* Requirement *
Repeat the listing word for word. No pictures belong in the copy.

* Data extract *
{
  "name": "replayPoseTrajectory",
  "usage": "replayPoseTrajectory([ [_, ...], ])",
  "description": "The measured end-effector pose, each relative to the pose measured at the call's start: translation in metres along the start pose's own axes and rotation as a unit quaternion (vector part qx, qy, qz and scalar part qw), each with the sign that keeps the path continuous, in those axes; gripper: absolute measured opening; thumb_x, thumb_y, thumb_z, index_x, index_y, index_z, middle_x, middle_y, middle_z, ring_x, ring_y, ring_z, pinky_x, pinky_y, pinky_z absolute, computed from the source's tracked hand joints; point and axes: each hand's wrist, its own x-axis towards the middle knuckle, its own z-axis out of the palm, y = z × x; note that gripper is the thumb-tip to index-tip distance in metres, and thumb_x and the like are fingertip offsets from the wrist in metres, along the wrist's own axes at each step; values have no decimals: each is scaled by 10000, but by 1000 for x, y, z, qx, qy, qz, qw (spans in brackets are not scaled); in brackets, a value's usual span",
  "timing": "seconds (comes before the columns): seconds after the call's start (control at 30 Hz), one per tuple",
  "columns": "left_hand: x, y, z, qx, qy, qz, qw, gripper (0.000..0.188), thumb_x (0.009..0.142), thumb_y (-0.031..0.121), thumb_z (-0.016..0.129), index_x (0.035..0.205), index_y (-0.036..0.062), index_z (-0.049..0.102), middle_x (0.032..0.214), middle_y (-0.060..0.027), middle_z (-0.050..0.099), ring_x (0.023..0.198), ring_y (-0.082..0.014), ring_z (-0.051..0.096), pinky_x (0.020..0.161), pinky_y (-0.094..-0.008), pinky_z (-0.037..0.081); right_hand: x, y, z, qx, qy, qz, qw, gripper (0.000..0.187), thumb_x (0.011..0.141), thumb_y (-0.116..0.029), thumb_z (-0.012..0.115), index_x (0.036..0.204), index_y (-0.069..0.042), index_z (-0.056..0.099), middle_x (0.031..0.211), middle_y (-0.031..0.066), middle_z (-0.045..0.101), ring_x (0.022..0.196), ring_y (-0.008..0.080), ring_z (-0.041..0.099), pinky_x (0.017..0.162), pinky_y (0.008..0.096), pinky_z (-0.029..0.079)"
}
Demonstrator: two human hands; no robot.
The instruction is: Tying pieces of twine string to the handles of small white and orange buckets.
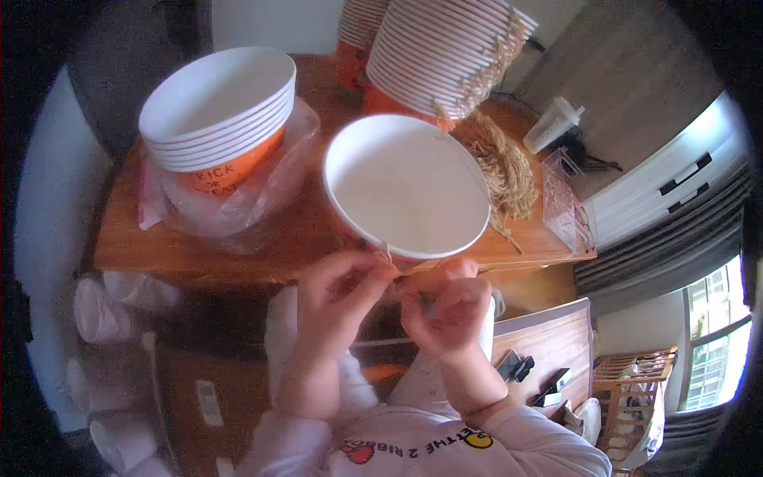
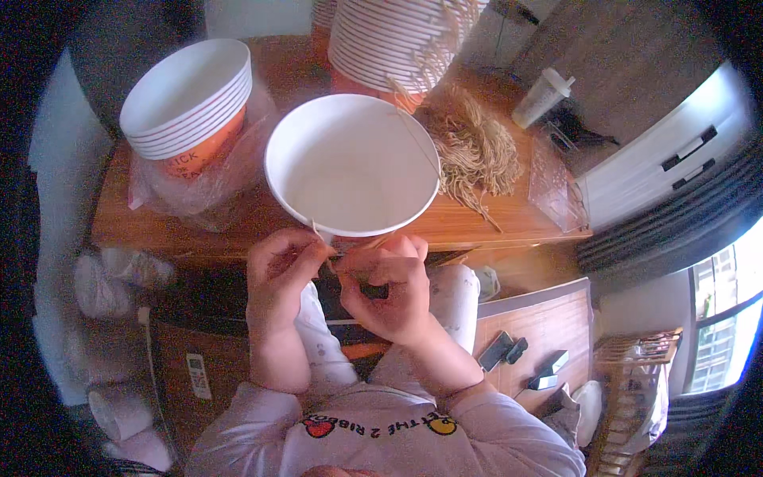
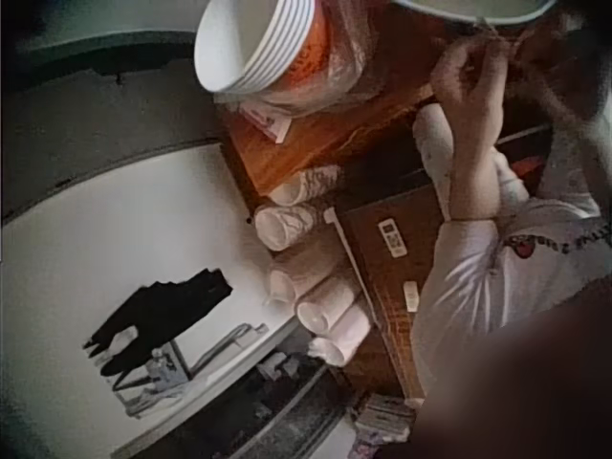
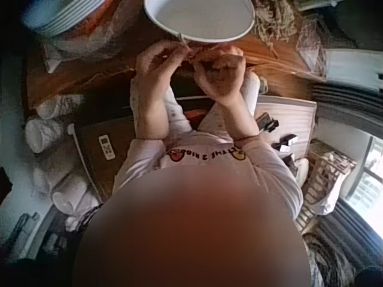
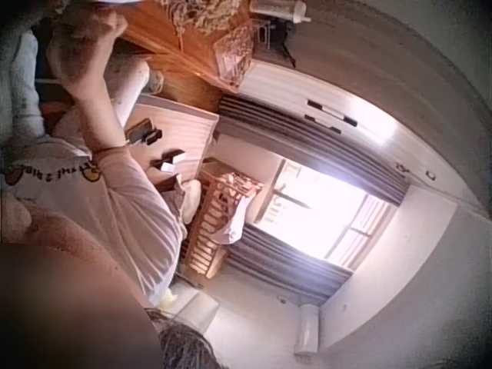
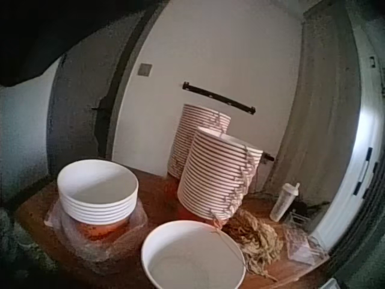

* Solution for this problem *
{
  "name": "replayPoseTrajectory",
  "usage": "replayPoseTrajectory([ [_, ...], ])",
  "description": "The measured end-effector pose, each relative to the pose measured at the call's start: translation in metres along the start pose's own axes and rotation as a unit quaternion (vector part qx, qy, qz and scalar part qw), each with the sign that keeps the path continuous, in those axes; gripper: absolute measured opening; thumb_x, thumb_y, thumb_z, index_x, index_y, index_z, middle_x, middle_y, middle_z, ring_x, ring_y, ring_z, pinky_x, pinky_y, pinky_z absolute, computed from the source's tracked hand joints; point and axes: each hand's wrist, its own x-axis towards the middle knuckle, its own z-axis out of the palm, y = z × x; note that gripper is the thumb-tip to index-tip distance in metres, and thumb_x and the like are fingertip offsets from the wrist in metres, along the wrist's own axes at each step; values have no decimals: each is scaled by 10000, but by 1000 for x, y, z, qx, qy, qz, qw (spans in brackets are not scaled); in brackets, a value's usual span",
  "timing": "seconds (comes before the columns): seconds after the call's start (control at 30 Hz), one per tuple",
  "columns": "left_hand: x, y, z, qx, qy, qz, qw, gripper (0.000..0.188), thumb_x (0.009..0.142), thumb_y (-0.031..0.121), thumb_z (-0.016..0.129), index_x (0.035..0.205), index_y (-0.036..0.062), index_z (-0.049..0.102), middle_x (0.032..0.214), middle_y (-0.060..0.027), middle_z (-0.050..0.099), ring_x (0.023..0.198), ring_y (-0.082..0.014), ring_z (-0.051..0.096), pinky_x (0.020..0.161), pinky_y (-0.094..-0.008), pinky_z (-0.037..0.081); right_hand: x, y, z, qx, qy, qz, qw, gripper (0.000..0.187), thumb_x (0.011..0.141), thumb_y (-0.116..0.029), thumb_z (-0.012..0.115), index_x (0.036..0.204), index_y (-0.069..0.042), index_z (-0.056..0.099), middle_x (0.031..0.211), middle_y (-0.031..0.066), middle_z (-0.045..0.101), ring_x (0.022..0.196), ring_y (-0.008..0.080), ring_z (-0.041..0.099), pinky_x (0.017..0.162), pinky_y (0.008..0.096), pinky_z (-0.029..0.079)"
}
Demonstrator: two human hands; no robot.
The instruction is: Tying pieces of twine string to the handles of small white and orange buckets.

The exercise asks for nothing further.